Many of these heroes were in a way martyrs of charity as well, inspired to serve people because they had been raised as devout Catholics and Protestants. There was even an underground movement called Christians for National Liberation.
The rallies then were more than an “anti-burial” affair. Instead, the mass actions we are seeing throughout the country are there to question the very definition of bayani or hero—asking Filipinos, young and old, to think of heroes and heroines not just as people who die for their beliefs (as Christian martyrs go), but as people whose daily lives revolve around serving others, even when doing so puts their own lives at risk. That’s where the Cassandra Martyrs of Charity become important exemplars.
Addressing the students that Friday night, I warned them about attempts to rewrite history in a way that would make us forget the dictatorship.
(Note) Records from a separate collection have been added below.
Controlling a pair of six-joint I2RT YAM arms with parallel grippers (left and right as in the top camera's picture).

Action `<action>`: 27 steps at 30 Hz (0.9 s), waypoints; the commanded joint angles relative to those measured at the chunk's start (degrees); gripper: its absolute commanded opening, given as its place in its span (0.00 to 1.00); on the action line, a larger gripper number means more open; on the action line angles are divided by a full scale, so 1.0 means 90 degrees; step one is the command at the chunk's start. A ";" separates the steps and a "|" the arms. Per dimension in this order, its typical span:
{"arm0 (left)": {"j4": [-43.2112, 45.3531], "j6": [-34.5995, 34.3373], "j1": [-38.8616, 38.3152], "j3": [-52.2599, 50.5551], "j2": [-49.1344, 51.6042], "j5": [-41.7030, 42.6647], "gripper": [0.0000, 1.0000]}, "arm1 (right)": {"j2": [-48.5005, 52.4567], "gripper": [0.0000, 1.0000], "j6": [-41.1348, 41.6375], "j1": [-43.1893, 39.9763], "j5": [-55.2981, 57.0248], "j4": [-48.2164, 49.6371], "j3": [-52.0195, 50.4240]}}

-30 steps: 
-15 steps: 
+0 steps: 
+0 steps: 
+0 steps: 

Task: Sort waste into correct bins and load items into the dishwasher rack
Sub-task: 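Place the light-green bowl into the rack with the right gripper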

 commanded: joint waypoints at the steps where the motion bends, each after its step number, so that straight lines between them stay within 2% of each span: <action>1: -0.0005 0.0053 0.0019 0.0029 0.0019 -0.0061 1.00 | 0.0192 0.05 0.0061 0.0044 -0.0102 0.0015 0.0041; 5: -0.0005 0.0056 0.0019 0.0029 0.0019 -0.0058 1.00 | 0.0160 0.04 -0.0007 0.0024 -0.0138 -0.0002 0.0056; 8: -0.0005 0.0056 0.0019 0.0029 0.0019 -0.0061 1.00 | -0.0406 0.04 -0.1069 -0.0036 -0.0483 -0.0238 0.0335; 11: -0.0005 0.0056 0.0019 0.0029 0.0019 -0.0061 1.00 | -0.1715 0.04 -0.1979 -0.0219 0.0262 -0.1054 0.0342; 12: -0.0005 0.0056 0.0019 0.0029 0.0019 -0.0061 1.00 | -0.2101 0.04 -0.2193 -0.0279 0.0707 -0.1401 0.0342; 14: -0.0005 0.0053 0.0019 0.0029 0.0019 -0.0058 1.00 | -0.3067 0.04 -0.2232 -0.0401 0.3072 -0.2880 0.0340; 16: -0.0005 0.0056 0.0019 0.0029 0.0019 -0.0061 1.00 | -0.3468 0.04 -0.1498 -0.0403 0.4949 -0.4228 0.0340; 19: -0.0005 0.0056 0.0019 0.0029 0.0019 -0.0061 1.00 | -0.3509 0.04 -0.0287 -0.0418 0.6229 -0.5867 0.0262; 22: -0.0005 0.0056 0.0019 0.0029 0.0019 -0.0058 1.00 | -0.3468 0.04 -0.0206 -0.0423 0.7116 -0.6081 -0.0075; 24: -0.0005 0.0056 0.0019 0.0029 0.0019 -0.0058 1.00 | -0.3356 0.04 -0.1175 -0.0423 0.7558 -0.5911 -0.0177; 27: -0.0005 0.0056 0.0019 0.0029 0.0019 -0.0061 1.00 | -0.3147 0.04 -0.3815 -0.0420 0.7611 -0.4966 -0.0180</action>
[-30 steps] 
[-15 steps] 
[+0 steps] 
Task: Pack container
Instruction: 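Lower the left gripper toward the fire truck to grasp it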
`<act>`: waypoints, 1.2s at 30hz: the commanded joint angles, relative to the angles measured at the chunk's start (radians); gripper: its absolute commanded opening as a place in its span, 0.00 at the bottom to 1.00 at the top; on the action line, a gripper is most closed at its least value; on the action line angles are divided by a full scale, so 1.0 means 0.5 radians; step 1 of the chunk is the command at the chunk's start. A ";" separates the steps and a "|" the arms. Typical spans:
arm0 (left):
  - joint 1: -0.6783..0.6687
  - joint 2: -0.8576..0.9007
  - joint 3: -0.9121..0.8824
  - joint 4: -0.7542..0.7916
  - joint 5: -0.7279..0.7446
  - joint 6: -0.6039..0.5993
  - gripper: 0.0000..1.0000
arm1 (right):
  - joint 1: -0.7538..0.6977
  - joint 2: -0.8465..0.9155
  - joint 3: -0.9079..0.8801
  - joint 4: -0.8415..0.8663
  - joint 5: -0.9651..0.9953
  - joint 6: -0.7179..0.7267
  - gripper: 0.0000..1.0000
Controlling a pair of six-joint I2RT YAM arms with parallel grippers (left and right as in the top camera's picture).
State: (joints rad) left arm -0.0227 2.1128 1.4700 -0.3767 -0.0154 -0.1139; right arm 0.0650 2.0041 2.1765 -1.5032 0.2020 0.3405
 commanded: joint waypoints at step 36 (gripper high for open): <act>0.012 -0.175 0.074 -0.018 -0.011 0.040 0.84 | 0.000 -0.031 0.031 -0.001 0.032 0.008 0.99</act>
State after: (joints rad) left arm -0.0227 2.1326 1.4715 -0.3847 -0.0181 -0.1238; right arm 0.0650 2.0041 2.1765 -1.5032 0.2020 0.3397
But I also said I was certain historical revisionism would not happen because the large crowds were proving that our young are not to be fooled. They will write history, reconstructing the past from those who lived through the dark days. They will write, too, about their own experiences and their pride in having been in the streets that Friday night to protest the defilement of the Libingan ng mga Bayani.
I thought of the passage from 2 Timothy 4:7: “I have fought the good fight, I have finished the race, I have kept the faith.”
The race is not finished. For our martyrs and heroes, for our youth, we must keep the faith.
Let me name the Cassandra Martyrs of Charity. For the sisters, I have put their professed names first and, in parenthesis, their names before they became sisters: Sr. Consuelo (Remedios) Chuidian RGS; Sr. Concepcion (Lourdes) Conti RGS; Sr. Lucinda (Mary Catherine) Loreto RGS; Sr. Virginia (Mary Virginia) Gonzaga RGS; Sr. Josefa Medrano FMA, Sr. Amparo Gilbuena MSM, Sr. Antonette (Henrica) Berentsen (but Nanette to most people) of the Congregation of Julie Postel, Fr. Jan Simon Westendorp, O.Carm., Pastor Ben Bunio of the United Church of Christ in the Philippines. There were three lay leaders: Inocencio “Boy” Ipong, Evelyn Hong and Sena Canabria.